━━━━━ Stored data

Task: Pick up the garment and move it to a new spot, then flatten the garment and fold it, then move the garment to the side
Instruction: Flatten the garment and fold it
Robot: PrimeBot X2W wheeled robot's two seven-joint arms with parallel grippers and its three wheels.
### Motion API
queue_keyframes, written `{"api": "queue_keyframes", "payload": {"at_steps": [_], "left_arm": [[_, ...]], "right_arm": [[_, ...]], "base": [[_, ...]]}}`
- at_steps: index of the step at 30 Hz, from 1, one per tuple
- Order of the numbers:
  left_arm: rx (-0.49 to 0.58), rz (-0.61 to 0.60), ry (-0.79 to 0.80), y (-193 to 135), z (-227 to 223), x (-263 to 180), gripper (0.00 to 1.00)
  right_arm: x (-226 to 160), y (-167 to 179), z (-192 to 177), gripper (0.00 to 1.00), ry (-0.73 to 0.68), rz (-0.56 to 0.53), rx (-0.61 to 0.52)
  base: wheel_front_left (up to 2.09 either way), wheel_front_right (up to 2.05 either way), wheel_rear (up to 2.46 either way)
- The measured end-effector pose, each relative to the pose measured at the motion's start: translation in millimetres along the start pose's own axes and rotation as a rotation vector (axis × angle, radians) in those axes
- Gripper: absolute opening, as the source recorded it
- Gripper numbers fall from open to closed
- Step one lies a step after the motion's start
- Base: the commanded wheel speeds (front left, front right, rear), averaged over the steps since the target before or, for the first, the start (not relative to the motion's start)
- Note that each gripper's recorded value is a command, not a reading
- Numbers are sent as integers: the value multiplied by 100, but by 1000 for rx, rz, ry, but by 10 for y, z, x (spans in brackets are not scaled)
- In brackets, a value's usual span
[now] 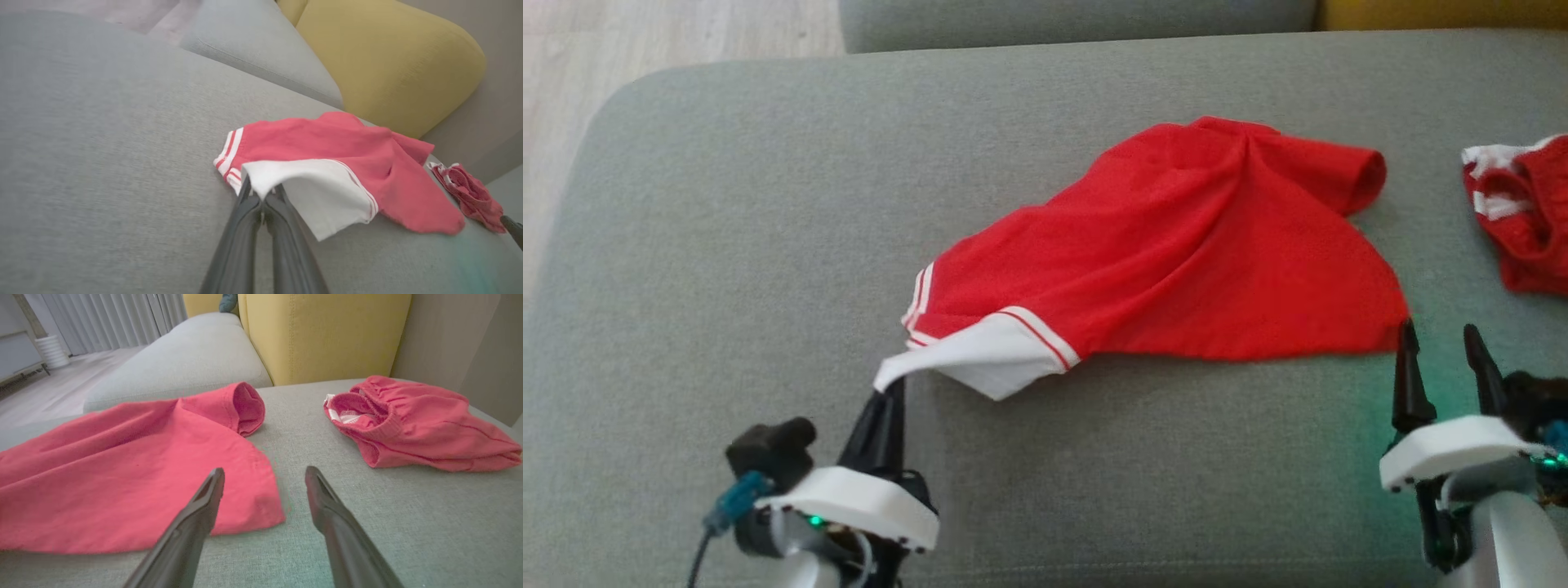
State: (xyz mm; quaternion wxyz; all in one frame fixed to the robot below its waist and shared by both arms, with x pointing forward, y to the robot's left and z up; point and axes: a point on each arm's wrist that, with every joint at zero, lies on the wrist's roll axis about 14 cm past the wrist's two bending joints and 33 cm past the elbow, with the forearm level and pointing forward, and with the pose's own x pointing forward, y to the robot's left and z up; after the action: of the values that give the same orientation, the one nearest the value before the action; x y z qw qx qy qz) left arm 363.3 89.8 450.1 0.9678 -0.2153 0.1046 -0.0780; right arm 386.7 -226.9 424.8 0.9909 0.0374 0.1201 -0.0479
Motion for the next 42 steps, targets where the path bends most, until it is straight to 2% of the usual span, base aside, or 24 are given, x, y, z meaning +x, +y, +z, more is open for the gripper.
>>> {"api": "queue_keyframes", "payload": {"at_steps": [8,16,17,18,19,22,25,26,27,31,36,42], "left_arm": [[-7,45,-13,139,42,-45,0],[-12,42,0,118,-18,-68,0],[-11,42,0,118,-17,-68,0],[-11,42,-1,117,-15,-68,0],[-11,41,-2,114,-13,-68,0],[-10,37,-4,102,-7,-66,0],[-9,32,-13,85,8,-63,0],[-8,29,-14,79,11,-62,0],[-8,27,-15,71,14,-60,0],[-5,20,-31,50,51,-59,0],[-3,5,-93,0,223,-58,0],[2,-80,-297,-238,869,-44,0]], "right_arm": [[40,87,-432,100,187,21,-19],[102,155,-585,100,257,36,-19],[107,163,-597,96,262,37,-16],[104,173,-612,70,268,40,-15],[94,181,-639,49,277,42,-13],[90,219,-668,29,289,49,13],[106,247,-658,19,287,52,41],[111,250,-655,13,286,51,45],[115,250,-647,0,282,51,46],[157,293,-536,0,229,61,58],[212,362,-191,0,80,81,85],[165,528,655,0,-209,147,99]], "base": [[0,0,0],[0,0,0],[0,0,0],[0,0,0],[0,0,0],[0,0,0],[0,0,0],[0,0,0],[0,0,0],[0,0,0],[0,0,0],[0,0,0]]}}
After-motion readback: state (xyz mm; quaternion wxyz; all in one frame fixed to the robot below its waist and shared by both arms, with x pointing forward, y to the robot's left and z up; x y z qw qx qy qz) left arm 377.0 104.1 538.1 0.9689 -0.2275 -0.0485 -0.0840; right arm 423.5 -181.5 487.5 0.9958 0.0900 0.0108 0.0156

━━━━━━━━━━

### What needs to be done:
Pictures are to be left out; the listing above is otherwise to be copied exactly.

### Reply:
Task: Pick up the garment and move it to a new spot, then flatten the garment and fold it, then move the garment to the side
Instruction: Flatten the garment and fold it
Robot: PrimeBot X2W wheeled robot's two seven-joint arms with parallel grippers and its three wheels.
### Motion API
queue_keyframes, written `{"api": "queue_keyframes", "payload": {"at_steps": [_], "left_arm": [[_, ...]], "right_arm": [[_, ...]], "base": [[_, ...]]}}`
- at_steps: index of the step at 30 Hz, from 1, one per tuple
- Order of the numbers:
  left_arm: rx (-0.49 to 0.58), rz (-0.61 to 0.60), ry (-0.79 to 0.80), y (-193 to 135), z (-227 to 223), x (-263 to 180), gripper (0.00 to 1.00)
  right_arm: x (-226 to 160), y (-167 to 179), z (-192 to 177), gripper (0.00 to 1.00), ry (-0.73 to 0.68), rz (-0.56 to 0.53), rx (-0.61 to 0.52)
  base: wheel_front_left (up to 2.09 either way), wheel_front_right (up to 2.05 either way), wheel_rear (up to 2.46 either way)
- The measured end-effector pose, each relative to the pose measured at the motion's start: translation in millimetres along the start pose's own axes and rotation as a rotation vector (axis × angle, radians) in those axes
- Gripper: absolute opening, as the source recorded it
- Gripper numbers fall from open to closed
- Step one lies a step after the motion's start
- Base: the commanded wheel speeds (front left, front right, rear), averaged over the steps since the target before or, for the first, the start (not relative to the motion's start)
- Note that each gripper's recorded value is a command, not a reading
- Numbers are sent as integers: the value multiplied by 100, but by 1000 for rx, rz, ry, but by 10 for y, z, x (spans in brackets are not scaled)
- In brackets, a value's usual span
[now] 
State: (xyz mm; quaternion wxyz; all in one frame fixed to the robot below its waist and shared by both arms, with x pointing forward, y to the robot's left and z up; point and axes: a point on each arm's wrist that, with every joint at zero, lies on the wrist's roll axis about 14 cm past the wrist's two bending joints and 33 cm past the elbow, with the forearm level and pointing forward, and with the pose's own x pointing forward, y to the robot's left and z up; after the action: of the values that give the same orientation, the one nearest the value before the action; x y z qw qx qy qz) left arm 363.3 89.8 450.1 0.9678 -0.2153 0.1046 -0.0780; right arm 386.7 -226.9 424.8 0.9909 0.0374 0.1201 -0.0479
Motion for the next 42 steps, targets where the path bends most, until it is straight to 2% of the usual span, base aside, or 24 are given, x, y, z meaning +x, +y, +z, more is open for the gripper.
>>> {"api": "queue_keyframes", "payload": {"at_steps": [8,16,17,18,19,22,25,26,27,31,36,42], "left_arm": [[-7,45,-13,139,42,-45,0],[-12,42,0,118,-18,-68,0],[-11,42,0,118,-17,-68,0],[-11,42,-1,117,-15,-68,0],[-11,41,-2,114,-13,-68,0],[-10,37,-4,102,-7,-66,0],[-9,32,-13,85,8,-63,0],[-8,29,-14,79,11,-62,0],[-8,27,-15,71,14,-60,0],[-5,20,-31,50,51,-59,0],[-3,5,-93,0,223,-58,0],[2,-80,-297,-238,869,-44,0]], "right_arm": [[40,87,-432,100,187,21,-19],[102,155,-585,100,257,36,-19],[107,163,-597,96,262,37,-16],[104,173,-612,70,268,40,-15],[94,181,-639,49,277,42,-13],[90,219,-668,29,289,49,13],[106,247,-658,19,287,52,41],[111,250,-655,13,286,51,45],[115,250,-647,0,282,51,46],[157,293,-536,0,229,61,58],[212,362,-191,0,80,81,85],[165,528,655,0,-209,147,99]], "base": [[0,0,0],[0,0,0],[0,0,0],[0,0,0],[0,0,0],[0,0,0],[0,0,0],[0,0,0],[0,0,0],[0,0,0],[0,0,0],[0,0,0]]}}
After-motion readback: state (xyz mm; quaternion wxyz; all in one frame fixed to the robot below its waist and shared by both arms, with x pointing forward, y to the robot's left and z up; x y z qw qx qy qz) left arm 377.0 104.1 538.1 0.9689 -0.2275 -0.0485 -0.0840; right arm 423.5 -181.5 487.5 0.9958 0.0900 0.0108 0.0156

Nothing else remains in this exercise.